United States | Publication | July 2024
The Joint Commission has released new and revised requirements applicable to behavioral healthcare and human services (BHC) organizations that use restraint and/or seclusion. In their announcement, The Joint Commission stated that “[p]hysical holding restraints can be as dangerous as other types of restraint and should be held to the same requirements, as evidenced by a study that examined data collected over 26 years regarding restraint fatalities among children and adolescents in the United States.” Because this standard is effective immediately, facilities should confirm compliance with the requirement and be prepared to address and remedy any noncompliance existing at the time of their next survey.
The Joint Commission is updating the definition of “restraint” in the glossary of the Comprehensive Accreditation Manual for Behavioral Health Care and Human Services:
Restraint is any method (chemical or physical) of restricting the freedom of movement of an individual served to manage their behavior.
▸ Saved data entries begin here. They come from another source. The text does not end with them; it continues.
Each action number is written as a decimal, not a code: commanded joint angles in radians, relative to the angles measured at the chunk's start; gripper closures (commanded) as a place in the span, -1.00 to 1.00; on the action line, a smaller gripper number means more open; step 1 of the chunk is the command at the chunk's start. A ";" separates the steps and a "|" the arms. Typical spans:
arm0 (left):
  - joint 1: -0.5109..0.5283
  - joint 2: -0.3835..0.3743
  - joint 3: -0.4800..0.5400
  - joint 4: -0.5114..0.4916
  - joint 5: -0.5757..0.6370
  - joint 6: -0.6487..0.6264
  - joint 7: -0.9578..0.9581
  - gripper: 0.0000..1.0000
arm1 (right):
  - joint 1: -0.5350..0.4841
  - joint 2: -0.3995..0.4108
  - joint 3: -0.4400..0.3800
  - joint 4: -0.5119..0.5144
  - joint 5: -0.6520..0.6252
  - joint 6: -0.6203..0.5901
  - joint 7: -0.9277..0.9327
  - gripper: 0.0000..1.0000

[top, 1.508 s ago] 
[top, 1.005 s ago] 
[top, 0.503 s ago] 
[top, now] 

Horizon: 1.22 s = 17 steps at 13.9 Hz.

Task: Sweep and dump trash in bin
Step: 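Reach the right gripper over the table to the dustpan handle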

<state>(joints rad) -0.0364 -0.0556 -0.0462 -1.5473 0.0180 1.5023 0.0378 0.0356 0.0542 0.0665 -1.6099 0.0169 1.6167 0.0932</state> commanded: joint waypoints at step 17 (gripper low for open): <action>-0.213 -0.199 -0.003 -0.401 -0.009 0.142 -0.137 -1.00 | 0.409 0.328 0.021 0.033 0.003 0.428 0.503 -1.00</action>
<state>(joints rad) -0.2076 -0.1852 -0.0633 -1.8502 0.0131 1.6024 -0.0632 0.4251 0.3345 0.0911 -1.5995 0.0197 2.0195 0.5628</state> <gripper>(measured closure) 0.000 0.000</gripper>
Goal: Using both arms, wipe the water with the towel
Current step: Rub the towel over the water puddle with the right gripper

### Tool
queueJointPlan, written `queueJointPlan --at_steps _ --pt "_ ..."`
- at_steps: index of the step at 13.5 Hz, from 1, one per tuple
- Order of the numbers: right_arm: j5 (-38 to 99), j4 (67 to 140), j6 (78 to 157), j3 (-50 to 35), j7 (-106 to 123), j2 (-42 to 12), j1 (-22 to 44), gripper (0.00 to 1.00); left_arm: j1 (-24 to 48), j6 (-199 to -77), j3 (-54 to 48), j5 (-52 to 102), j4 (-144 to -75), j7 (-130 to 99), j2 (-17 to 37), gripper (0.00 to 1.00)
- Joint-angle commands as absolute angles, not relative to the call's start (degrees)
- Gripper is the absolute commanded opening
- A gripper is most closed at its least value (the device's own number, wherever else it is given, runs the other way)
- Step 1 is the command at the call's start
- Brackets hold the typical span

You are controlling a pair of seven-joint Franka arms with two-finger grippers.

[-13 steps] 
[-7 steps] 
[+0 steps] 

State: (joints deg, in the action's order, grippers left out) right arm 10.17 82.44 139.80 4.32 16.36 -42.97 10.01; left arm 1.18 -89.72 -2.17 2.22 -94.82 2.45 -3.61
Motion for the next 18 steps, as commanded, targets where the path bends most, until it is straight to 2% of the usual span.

This includes any manual method, physical or mechanical device, material or equipment that immobilizes or reduces the ability of an individual to move their arms, legs, body or head freely. It also includes any drug or medication when it is used as a restriction to manage the individual’s behavior or to restrict their freedom of movement and is not a standard treatment or dosage for their condition.
Examples of what is not considered a restraint is also included:
The changes to the Comprehensive Accreditation Manual for Behavioral Health Care and Human Services affect any BHC organization accredited by The Joint Commission and provide best practices for other entities.
Norton Rose Fulbright lawyers will continue to follow updates from The Joint Commission.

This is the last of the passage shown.